After the original "Beat Box" grew popular, Art of Noise decided to expand on the tune by adding on more instruments and sounds, giving the song a completely different outlook and practically drowning out the hip hop element that now only remained in the drum beat itself. Two remix cuts resulted from this session and were initially released on 12" single in 1984 and referred to as "Diversion One" and "Diversion Two", along with the song "Moments in Love". The original unremixed version has retroactively been dubbed "Diversion Zero" by fans, though it was never officially released under this title. Other remixes were issued, and are officially subtitled variously as Diversions Three, Four, Six, Seven and Ten.

The song as well as another Art of Noise song, "Moments in Love", can be heard in the video game Grand Theft Auto: Vice City Stories (2006) and Grand Theft Auto V (2013). It also formed the basis for the theme for the British game show, The Krypton Factor. A sample can be found in the song "Love Is Everywhere" by WestBam (a popular German DJ) & the Love Committee, which was an anthem for the Berlin Love Parade in 2007. Rapper Tech N9ne also samples the song for the single, "Bout Ta' Bubble" from his 2006 album, Everready (The Religion).

The artwork of some editions has "Beat Box" as one word, "Beatbox".

The LP version of the group's second hit, "Close (to the Edit)" is nearly the same as "Beat Box (Diversion Two)". The former has 20 seconds cut from the middle, and reverb changes made at certain points in the mix, but is otherwise the same song.

Formats and track listing

7": ZTT. / ZTIS 103 United Kingdom
"Beat Box" (Original 7" Edit) – 2:55
"Moments in Love" – 4:02
Originally released in 1983.
The 2:55 version is actually an edit of the first version of "Beat Box" (as appeared on Into Battle)

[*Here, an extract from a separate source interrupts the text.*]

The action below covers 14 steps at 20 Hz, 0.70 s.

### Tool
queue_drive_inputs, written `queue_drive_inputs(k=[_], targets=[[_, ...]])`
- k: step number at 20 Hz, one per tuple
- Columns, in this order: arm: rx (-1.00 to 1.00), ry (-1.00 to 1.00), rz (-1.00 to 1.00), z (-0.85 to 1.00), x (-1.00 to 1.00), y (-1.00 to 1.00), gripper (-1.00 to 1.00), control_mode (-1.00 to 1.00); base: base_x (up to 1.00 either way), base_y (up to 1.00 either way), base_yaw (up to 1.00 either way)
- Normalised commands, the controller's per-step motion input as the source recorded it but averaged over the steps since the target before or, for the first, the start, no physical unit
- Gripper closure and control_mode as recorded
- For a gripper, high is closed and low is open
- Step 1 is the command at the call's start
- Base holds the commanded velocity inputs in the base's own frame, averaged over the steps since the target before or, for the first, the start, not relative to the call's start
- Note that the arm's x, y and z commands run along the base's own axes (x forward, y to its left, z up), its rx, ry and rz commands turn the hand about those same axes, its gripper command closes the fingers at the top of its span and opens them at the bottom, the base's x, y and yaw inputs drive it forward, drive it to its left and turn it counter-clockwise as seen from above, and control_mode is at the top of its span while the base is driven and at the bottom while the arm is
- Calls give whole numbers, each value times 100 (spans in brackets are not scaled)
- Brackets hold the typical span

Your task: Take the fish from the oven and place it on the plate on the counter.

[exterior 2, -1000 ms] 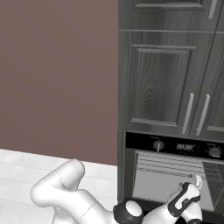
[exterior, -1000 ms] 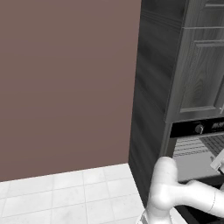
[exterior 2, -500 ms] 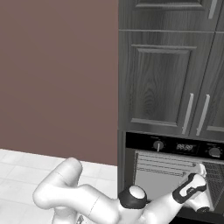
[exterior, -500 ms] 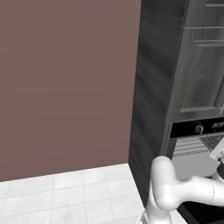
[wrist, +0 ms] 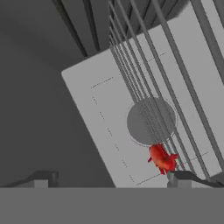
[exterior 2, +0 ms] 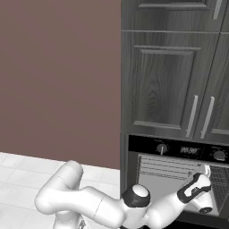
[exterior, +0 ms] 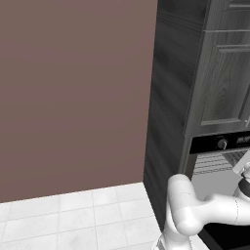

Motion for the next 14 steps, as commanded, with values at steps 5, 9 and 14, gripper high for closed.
queue_drive_inputs(k=[5, 9, 14], targets=[[0, -26, 4, -99, -1, 0, -100, -100, 0, 0, 0], [0, -6, 9, -73, -33, 0, -100, -100, 0, 0, 0], [0, 0, 16, -67, -41, 0, -100, -100, 0, 0, 0]])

7": ZTT. / ZTIS 108 United Kingdom
"Beat Box" (Diversion Six) – 3:57
"Beat Box" (Diversion Seven) – 4:09
Released in 1984.
"Beat Box" (Diversion Six) is also known as Beat Box (Diversion Ten) & The Ambassadors Reel (Beat Box)
"Beat Box" (Diversion Six), "Beat Box" (Diversion Ten) & The Ambassadors Reel (Beat Box) are 7" Edits of Diversion One.

12": ZTT. / ZTIS 108 United Kingdom
"Beat Box" (Diversion One) – 8:33
"Beat Box" (Diversion Two) – 6:04
Released in 1984

7": ISL. / Island Records 7-99782 United States
"Beat Box" (Original 7" Edit) – 2:55
"Moments in Love" – 1:22
Released in 1984.
The 2:55 version is actually an edit of the first version of "Beat Box" (as appeared on Into Battle)

7": ISL. / Island Records PR 595 United States
"Beat Box" (Special Radio Re-Edit) – 2:54
"Beat Box" (Special Radio Re-Edit) – 2:54
Released in 1984.
Also called the "Shep Pettibone Radio Edit" and differs from the 2.55 Original 7" Edit.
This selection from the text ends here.